Much have been raved about Bruges (rhymes with ‘rouge’), one of the most immaculately preserved medieval city in Europe. Finally seeing it for myself, I can certainly assure that it lives up to the hype, no matter how inflated it is with tourists. Although I did wonder if Bruges would be a good contender to the beautiful town of Namur, I was not the least disappointed but rather pleased that I have saved the best part of Belgium for last.
Bruges is the 6th largest metropolitan area in Belgium but it is the number 1 tourist destination IN THE COUNTRY.
After soaking in the city vibe of Brussels in 1 day, it was quite the contrast visiting Bruges. Wandering around the town felt like stepping back in time — historic churches and the bell tower soared mightily, pathways neatly cobbled with not a drop of litter in sight, the lush greenery and dreamy canals thread through the town ever so calmly, and at every block sits a surprising narrow alleyway that very often smells heavenly of chocolate and freshly baked goods.
It was a truly relaxing discovery of yet another UNESCO World Heritage Site gem on foot. If you are not pressed for time, spend at least 2 days in Bruges so you can pace the trip comfortably.
(scroll to the bottom for what to eat in Bruges)
Also known as the Venice of the North, Bruges got its name from the canals that thread through and surround the city in an oval shape.
In the middle ages, Bruges was once the wealthiest city in Europe due to its canals.
Half Moon Brewery (De Halve Maan), a family-run brewery museum to complete any drinker’s experience in Belgium.
Leading towards Sint-Salvator Cathedral from the 1300s
The very centre of Bruge city, Market Square (Markt).
Provinciaal Hof, the former meeting place for the provincial government of West Flanders
Inside the square beneath the Belfry of Bruges
WHAT TO EAT IN BRUGES
Bakeries, patisseries and chocolatiers are a must in Belgium. Prestige Patisserie scored 4.5 out of 5 on TripAdvisor, as confirmed by my mini sinful indulgence there consisting of the classics — almond croissant and hot chocolate for 6 Euros.

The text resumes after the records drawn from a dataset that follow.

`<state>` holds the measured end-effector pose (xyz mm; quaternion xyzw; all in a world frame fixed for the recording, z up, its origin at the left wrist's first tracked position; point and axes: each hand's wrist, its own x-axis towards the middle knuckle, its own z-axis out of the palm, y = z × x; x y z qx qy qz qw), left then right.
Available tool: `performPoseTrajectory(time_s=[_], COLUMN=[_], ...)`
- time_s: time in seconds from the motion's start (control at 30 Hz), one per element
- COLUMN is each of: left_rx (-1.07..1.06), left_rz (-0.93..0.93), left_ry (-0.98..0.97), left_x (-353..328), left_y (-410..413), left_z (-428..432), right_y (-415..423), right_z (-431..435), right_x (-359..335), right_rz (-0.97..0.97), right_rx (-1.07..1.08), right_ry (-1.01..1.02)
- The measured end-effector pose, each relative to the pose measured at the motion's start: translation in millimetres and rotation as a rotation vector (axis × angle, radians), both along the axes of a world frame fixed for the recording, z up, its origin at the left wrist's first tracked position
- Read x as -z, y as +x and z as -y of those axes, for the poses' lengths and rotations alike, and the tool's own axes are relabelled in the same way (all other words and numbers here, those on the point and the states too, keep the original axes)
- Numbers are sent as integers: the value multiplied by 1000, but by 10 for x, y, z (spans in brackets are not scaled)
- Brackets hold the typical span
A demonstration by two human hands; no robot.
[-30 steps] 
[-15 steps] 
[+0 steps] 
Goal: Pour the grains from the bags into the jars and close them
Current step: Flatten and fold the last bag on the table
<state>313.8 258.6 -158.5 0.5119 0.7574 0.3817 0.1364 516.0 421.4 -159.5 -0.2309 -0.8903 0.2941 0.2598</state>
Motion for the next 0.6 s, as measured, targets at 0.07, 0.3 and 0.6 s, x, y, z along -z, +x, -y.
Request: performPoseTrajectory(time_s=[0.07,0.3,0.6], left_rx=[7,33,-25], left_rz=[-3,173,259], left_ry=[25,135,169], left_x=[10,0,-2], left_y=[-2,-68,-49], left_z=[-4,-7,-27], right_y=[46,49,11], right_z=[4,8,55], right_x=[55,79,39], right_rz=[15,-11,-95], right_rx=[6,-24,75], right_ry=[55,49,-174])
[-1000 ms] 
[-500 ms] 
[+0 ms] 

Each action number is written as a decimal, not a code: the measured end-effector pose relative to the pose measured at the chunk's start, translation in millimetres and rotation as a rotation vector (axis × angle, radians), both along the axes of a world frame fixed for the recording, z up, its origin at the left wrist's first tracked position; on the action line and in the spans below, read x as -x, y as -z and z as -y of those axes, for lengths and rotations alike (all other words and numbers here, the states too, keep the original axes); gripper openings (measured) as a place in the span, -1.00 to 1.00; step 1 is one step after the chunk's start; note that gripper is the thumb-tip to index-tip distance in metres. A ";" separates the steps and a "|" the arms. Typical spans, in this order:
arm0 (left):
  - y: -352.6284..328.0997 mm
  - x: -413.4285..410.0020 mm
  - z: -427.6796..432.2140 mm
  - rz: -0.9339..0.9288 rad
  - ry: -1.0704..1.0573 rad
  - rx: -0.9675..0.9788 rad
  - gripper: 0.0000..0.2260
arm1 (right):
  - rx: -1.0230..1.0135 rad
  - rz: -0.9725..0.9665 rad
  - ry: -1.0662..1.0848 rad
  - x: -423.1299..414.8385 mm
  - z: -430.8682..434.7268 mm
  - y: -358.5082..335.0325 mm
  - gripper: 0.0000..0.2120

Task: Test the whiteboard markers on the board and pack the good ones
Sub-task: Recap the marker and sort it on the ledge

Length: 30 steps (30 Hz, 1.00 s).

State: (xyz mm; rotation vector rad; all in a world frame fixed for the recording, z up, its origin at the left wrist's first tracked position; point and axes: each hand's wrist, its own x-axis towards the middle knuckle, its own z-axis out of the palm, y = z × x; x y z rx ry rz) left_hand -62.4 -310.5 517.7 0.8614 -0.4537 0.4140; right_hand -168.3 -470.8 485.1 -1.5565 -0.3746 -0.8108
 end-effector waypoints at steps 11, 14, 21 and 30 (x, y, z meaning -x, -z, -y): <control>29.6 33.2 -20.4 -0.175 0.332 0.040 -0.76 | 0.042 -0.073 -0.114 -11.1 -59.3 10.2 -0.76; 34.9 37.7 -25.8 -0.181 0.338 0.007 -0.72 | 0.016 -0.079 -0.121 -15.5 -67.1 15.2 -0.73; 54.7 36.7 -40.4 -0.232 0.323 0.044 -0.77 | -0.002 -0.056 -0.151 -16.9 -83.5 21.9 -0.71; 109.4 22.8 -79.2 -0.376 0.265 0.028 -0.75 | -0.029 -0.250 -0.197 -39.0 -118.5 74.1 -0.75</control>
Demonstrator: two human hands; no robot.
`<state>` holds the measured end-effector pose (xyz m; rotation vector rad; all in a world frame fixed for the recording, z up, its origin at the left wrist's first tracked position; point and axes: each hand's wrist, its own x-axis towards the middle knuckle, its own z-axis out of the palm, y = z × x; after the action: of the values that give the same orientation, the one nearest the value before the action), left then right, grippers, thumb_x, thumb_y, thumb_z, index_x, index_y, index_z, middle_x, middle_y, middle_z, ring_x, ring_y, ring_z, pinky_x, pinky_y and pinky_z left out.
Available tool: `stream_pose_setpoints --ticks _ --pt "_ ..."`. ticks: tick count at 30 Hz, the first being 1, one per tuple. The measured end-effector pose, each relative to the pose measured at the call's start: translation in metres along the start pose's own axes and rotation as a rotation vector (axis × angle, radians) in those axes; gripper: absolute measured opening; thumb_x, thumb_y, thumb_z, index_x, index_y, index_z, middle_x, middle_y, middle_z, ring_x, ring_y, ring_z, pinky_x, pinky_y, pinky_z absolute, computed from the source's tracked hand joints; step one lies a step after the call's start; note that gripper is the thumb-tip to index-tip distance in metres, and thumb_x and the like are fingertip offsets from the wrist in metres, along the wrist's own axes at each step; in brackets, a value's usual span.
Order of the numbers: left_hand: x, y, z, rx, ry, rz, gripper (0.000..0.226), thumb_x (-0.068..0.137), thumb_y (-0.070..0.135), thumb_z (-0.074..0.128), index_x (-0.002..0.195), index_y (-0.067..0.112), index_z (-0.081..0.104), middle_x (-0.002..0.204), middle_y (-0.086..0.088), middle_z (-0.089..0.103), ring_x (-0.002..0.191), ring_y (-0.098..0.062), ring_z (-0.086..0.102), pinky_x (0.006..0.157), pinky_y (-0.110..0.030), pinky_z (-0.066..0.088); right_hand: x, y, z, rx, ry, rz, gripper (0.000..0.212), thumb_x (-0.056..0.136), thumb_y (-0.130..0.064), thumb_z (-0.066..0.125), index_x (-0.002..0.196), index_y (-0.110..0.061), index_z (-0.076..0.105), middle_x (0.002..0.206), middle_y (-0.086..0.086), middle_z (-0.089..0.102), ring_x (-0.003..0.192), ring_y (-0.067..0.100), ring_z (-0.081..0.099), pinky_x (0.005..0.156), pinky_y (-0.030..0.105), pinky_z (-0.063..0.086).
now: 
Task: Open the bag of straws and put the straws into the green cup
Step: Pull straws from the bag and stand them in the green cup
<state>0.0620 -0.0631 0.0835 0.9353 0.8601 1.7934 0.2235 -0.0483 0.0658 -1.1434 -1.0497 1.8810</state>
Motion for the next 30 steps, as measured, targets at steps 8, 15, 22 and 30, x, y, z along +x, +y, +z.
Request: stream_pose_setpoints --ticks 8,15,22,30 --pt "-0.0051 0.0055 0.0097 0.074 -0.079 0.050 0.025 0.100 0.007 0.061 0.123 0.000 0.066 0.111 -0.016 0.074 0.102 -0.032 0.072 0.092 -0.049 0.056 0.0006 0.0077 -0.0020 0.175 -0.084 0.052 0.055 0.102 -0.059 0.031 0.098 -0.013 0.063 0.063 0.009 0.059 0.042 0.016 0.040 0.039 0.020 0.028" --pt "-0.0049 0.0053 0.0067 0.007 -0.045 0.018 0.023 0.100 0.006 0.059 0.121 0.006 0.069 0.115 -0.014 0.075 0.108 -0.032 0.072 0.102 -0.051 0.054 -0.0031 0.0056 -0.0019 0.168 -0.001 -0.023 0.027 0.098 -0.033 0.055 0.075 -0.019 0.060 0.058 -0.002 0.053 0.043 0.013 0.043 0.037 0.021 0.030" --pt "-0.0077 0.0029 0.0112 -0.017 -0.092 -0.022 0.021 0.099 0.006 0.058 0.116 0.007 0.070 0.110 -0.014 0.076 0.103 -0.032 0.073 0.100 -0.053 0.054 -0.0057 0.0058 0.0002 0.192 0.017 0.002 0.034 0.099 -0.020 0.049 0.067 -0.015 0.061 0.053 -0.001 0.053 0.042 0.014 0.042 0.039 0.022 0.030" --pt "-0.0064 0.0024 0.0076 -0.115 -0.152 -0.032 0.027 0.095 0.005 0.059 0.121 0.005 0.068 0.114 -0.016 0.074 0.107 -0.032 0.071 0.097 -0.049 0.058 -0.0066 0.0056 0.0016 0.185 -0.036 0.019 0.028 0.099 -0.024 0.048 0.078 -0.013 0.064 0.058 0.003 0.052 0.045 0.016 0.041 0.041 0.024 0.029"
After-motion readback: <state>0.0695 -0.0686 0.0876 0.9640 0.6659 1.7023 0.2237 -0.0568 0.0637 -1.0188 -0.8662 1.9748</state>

You wouldn’t miss chocolates in Bruges, ever. The highly acclaimed Dumon Chocolatier has only been around just over 20 years but it makes some of the best chocolates in town.
After the day indulging in sweets and chocolates, you might want to give it a break and have a taste of the best family-run mediterranean food in town — don’t pass up The Olive Tree.
With near perfect reviews, The Olive Tree indeed surpass my expectations in every way — fresh fishes and perfectly grilled lamb chomps in generous portions accompanied with salad, bread and olives, and desserts on the house to sweeten our taste buds yet again — all done in the best manner and hospitality possible, served personally by the owner’s son and meals cooked by the owner himself.